Suddenly, he was outside, and Moran released him, dropping him to the grass of an expansive lawn, and both men panted for want of air. But he did not remain there for long. 'Little fucker, little fucker,' Moran seethed, reaching back down for him. With one hand, he grabbed John's bound wrists and started up the copse, heading for the trees.
Halfway there, Moran tired. He dropped John again, gasping, to the earth. Then he kicked him in the side until he rolled to his bleeding back. He grabbed John's arms, hauled him upright, and with the strength of a bull, threw him over a shoulder in a fireman's lift, continuing on.
From where his body dangled, John looked up and saw Appledore aglow, wreathed with fire and smoke. He wanted to cry. Sherlock was still in there, trapped, dying. It was over. All they had fought for, bled for, killed for . . . Bill Murray had done it—he had destroyed A.G.R.A., but he could not save Sherlock from the fall, nor John from the master tormentor.
They entered the wood, and the night closed in. No longer could he see the orange flames or hear the screams of pain. Huffing like the proverbial wolf, Moran moved deeper, deeper into the wood, until, unable to see the uneven earth beneath him, his foot slipped into a hole, and he crashed down, flinging John upon the roots of a tree.
'You!' Moran cried.
A fist smashed into John's face, and his whole body rolled with it. Blood spurted from his nose.
But Moran wasn't done. He lifted John by the hair of his head and shook him so hard the muscles in John's neck wrenched painfully.
'You did this. You and your fucking Sherlock Holmes! You conspired with Murray, didn't you? You planted him. You made him a spy. You mother fucker!'
He hit John again, then stood up and kicked him hard in the stomach. John could do nothing to defend himself against the onslaught. His mind began to darken, not to render him unconscious, no, but to protect from what he knew was coming. He had been here before, and he knew what torture awaited him next. He had always known. Even on the good days, few though they were, he had always known that it was only a matter of time before he found himself in the clutches of his greatest enemy, and the mercy of the knife, and vulnerable to the worst depravity imaginable. His mind began to push him out.

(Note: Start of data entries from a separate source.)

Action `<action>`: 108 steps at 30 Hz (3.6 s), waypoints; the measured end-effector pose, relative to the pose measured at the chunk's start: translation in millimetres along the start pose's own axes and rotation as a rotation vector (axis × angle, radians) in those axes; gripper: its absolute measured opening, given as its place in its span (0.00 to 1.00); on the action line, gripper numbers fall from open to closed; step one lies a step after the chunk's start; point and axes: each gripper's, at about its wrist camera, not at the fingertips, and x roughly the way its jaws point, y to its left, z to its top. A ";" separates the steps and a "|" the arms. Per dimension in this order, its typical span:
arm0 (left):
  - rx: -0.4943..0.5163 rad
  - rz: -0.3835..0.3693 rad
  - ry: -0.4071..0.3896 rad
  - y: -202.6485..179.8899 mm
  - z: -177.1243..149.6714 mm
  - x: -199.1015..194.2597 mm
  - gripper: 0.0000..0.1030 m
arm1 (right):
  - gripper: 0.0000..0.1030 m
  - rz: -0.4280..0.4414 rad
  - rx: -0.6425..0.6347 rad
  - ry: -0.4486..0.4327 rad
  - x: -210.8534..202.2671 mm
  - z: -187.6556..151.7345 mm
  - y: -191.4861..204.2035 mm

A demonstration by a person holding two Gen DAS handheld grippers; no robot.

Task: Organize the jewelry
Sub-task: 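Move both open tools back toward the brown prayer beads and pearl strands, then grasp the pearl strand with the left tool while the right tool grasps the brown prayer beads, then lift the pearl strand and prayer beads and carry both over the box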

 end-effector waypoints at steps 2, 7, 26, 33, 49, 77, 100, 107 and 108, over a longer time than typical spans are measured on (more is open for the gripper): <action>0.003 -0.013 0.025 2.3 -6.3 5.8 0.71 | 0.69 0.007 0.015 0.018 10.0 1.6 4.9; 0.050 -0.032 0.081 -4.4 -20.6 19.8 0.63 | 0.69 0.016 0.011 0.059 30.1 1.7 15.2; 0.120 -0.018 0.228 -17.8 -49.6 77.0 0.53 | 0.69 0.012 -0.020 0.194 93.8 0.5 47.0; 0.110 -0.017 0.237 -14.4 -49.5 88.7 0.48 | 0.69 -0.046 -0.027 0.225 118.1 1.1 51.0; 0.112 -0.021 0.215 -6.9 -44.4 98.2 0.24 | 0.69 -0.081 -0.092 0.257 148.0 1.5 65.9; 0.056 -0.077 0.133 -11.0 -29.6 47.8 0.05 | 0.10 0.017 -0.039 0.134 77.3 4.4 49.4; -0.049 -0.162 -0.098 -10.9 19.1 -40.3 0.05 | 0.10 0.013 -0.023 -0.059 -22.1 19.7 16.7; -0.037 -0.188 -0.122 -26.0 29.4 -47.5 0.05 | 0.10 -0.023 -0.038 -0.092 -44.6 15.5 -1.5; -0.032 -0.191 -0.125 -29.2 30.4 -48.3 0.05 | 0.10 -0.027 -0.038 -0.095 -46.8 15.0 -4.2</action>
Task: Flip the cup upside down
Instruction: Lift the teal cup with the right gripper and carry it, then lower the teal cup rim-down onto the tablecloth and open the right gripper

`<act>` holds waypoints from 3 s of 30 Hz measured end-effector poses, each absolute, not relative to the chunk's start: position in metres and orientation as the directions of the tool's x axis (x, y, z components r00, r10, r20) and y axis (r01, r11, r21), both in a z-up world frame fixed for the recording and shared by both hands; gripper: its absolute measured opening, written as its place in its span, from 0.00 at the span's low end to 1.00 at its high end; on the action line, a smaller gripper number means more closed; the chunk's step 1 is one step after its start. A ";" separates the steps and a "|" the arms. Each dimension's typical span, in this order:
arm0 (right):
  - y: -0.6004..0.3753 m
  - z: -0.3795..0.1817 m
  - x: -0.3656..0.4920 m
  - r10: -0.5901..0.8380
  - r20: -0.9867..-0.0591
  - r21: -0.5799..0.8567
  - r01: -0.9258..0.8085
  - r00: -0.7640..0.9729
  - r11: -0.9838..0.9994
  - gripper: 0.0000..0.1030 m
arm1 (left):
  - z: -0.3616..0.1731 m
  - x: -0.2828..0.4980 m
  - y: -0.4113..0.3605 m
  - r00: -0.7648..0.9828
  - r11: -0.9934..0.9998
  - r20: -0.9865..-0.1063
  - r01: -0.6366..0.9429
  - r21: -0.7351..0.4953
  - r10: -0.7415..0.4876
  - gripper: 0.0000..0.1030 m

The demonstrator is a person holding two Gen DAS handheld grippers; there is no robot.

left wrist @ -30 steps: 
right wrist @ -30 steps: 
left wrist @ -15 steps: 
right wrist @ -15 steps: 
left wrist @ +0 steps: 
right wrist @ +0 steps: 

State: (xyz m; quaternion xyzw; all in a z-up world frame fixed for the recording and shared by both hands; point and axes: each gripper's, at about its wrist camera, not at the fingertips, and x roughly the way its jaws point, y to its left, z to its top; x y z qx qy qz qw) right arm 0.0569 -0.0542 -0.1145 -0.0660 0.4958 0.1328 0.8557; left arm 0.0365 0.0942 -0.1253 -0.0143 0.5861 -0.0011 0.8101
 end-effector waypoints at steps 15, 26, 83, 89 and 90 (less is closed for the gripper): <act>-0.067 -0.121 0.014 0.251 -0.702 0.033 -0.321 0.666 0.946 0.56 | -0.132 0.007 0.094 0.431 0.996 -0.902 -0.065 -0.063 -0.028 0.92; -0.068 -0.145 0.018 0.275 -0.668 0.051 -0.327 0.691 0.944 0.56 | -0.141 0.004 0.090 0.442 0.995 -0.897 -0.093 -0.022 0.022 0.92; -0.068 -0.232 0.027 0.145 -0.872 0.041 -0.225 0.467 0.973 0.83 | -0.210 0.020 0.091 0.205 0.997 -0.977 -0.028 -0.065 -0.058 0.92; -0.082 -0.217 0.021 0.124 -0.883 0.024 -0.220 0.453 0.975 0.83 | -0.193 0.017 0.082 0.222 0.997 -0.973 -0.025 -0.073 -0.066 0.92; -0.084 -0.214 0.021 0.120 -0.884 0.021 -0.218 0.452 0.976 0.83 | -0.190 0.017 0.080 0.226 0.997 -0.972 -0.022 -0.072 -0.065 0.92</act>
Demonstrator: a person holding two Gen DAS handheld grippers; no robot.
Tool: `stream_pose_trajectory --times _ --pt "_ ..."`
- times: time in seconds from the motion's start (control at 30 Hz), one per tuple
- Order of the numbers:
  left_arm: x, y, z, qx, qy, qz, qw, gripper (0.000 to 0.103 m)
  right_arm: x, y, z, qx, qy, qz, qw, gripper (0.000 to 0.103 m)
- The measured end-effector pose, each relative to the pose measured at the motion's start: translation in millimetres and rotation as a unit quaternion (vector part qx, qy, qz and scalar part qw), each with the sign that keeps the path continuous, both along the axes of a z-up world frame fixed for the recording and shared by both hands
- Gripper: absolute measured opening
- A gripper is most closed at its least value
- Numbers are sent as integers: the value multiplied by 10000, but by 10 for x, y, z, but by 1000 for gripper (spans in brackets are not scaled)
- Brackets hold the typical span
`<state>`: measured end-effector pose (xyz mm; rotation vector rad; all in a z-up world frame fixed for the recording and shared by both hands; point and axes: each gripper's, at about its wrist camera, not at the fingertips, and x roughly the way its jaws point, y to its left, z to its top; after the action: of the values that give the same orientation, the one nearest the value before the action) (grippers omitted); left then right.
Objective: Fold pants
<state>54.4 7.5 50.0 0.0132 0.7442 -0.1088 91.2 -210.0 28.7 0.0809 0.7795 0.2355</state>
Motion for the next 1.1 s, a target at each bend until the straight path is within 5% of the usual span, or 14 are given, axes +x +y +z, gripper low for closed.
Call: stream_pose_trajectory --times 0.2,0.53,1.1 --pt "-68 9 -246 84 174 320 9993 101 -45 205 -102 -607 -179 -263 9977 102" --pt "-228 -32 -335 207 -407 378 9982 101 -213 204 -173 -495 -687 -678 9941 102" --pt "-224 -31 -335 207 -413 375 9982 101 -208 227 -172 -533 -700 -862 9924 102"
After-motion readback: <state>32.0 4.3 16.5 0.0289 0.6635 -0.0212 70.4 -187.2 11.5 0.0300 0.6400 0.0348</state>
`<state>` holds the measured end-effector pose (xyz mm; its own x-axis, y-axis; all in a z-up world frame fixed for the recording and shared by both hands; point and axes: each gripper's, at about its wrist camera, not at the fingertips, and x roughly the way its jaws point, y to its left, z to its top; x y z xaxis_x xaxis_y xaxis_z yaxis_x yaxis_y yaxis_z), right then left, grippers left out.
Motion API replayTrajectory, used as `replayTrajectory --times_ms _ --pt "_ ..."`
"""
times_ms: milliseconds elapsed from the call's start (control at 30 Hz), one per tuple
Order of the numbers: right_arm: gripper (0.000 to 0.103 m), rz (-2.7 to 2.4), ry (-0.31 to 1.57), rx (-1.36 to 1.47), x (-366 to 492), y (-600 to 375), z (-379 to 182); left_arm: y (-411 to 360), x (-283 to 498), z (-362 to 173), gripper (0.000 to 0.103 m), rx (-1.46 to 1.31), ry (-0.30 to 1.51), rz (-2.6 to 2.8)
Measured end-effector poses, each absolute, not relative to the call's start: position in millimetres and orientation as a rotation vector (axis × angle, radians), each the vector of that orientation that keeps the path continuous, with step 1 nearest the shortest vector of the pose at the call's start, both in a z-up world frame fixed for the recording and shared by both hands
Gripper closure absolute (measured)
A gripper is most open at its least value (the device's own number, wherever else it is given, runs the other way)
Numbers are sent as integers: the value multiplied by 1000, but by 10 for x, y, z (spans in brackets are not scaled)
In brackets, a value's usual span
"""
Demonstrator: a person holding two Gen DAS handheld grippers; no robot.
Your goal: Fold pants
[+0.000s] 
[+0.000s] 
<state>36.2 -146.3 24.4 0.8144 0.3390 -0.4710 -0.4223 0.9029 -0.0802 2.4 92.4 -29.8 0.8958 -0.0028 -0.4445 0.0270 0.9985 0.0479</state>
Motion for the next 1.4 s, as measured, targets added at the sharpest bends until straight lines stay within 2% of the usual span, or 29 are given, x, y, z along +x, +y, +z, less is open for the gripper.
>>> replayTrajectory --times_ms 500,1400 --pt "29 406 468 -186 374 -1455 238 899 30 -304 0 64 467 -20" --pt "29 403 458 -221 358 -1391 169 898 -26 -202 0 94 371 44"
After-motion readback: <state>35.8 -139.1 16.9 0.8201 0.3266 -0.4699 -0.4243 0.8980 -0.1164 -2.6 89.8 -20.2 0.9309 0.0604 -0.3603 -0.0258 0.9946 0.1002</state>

And it was as if he was watching from outside of himself. There was a man—long-limbed, broad shouldered, wolf-like—crouched over a small, pitiful figure, beating the sorry sod, shaking him, kicking. If there was pain, he couldn't feel it; if there was blood, he couldn't even see it for the dark. Then the beast stepped away, pulling on his jacket sleeves, struggling with his tie, panting angrily, and flinging the articles as far as he could. On his right side, a dark stain against white sleeves and the side of his shirt, and the Army doctor in John knew at once that Moran was wounded—shrapnel from the blast had peppered his body like a spray of buckshot. He was injured, maybe badly, and the only thing keeping him on his feet, for now, was the adrenaline coursing through his system.
Then Moran stilled. His chest heaved, but his legs were planted and rigid, and facing away from where John, who was trying to will movement back into his limbs, lay helpless. The drug had not been a full dose, he was sure. The effects could only last for so long. Nevertheless, it was too long. Moran slowly revolved again, predator facing his prey, and in his hand—as though it had never left it—was the silver scalpel.
Moran spit into the dirt. His eyes flashed madness. Then, with the speed of a wolf, he was back on top of John, rolling him onto his back, and placing the blade of the scalpel on the side of his face, right near his left eye.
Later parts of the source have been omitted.